Copy out again, unchanged, the listing below from the line that has "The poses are" through the line that has "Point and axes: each".

(Source material begins)

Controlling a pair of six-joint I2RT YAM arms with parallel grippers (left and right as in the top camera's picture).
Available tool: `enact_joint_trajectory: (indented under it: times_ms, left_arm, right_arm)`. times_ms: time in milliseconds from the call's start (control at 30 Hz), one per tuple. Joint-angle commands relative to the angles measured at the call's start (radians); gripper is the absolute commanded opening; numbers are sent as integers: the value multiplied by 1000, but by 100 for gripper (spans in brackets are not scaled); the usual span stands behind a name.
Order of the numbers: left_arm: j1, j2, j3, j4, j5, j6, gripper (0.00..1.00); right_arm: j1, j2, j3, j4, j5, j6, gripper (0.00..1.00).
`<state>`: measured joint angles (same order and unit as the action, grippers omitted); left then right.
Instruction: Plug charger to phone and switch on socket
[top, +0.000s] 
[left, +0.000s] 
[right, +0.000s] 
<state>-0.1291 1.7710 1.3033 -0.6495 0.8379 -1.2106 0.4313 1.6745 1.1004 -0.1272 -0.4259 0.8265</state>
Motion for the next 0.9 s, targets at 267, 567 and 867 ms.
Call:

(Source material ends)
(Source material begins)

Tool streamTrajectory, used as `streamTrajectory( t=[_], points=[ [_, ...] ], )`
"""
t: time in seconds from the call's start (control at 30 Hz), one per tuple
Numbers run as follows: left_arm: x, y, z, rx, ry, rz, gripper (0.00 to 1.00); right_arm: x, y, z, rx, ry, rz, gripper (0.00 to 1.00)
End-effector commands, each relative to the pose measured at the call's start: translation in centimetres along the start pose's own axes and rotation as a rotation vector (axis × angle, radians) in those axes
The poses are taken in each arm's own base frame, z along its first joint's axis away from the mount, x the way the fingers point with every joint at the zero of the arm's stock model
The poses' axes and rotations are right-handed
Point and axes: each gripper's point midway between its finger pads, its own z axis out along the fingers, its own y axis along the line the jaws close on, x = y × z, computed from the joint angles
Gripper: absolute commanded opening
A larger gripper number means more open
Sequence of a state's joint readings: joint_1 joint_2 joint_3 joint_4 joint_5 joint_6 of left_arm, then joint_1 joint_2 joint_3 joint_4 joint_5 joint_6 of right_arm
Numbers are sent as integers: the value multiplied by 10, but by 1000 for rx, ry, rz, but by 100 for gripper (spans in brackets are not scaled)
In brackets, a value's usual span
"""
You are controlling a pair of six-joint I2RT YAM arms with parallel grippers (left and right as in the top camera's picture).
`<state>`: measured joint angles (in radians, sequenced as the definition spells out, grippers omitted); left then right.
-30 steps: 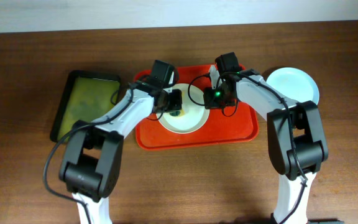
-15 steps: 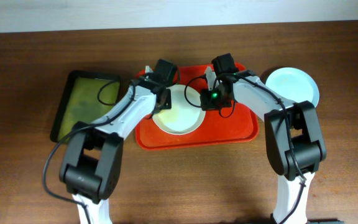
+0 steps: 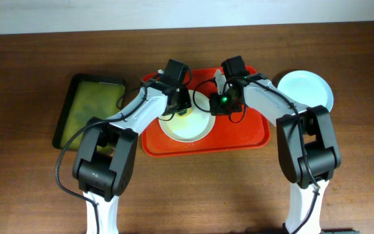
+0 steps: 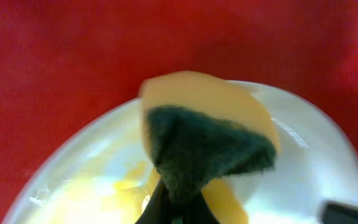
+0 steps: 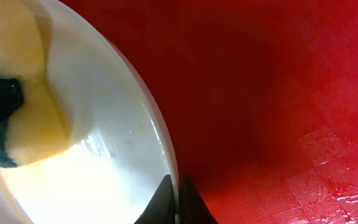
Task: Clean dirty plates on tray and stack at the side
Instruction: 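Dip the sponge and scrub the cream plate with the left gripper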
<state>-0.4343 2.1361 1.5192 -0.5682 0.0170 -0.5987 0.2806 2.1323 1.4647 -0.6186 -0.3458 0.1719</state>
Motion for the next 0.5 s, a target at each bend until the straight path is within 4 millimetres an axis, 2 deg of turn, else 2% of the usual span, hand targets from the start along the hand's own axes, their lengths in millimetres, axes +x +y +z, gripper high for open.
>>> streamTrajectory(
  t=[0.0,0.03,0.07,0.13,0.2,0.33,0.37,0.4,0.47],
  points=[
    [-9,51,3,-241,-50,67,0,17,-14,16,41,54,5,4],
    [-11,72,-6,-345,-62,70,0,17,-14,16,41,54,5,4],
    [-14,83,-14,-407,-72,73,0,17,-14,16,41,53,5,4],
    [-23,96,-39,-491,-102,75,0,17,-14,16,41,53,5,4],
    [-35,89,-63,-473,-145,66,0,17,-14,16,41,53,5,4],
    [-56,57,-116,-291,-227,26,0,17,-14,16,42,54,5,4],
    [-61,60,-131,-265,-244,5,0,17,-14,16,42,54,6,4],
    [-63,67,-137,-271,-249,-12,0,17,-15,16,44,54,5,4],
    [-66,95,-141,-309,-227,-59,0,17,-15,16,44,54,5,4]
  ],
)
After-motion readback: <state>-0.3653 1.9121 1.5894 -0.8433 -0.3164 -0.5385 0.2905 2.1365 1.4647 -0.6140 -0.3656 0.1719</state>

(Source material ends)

- _Answer section_
The poses are taken in each arm's own base frame, z along its first joint's axis away from the mount, x the way the fingers point with every joint at the zero of the arm's stock model
The poses' axes and rotations are right-handed
Point and axes: each gripper's point midway between its finger pads, its own z axis out along the fingers, its own y axis along the line the jaws close on, x = y × z, computed from the joint angles

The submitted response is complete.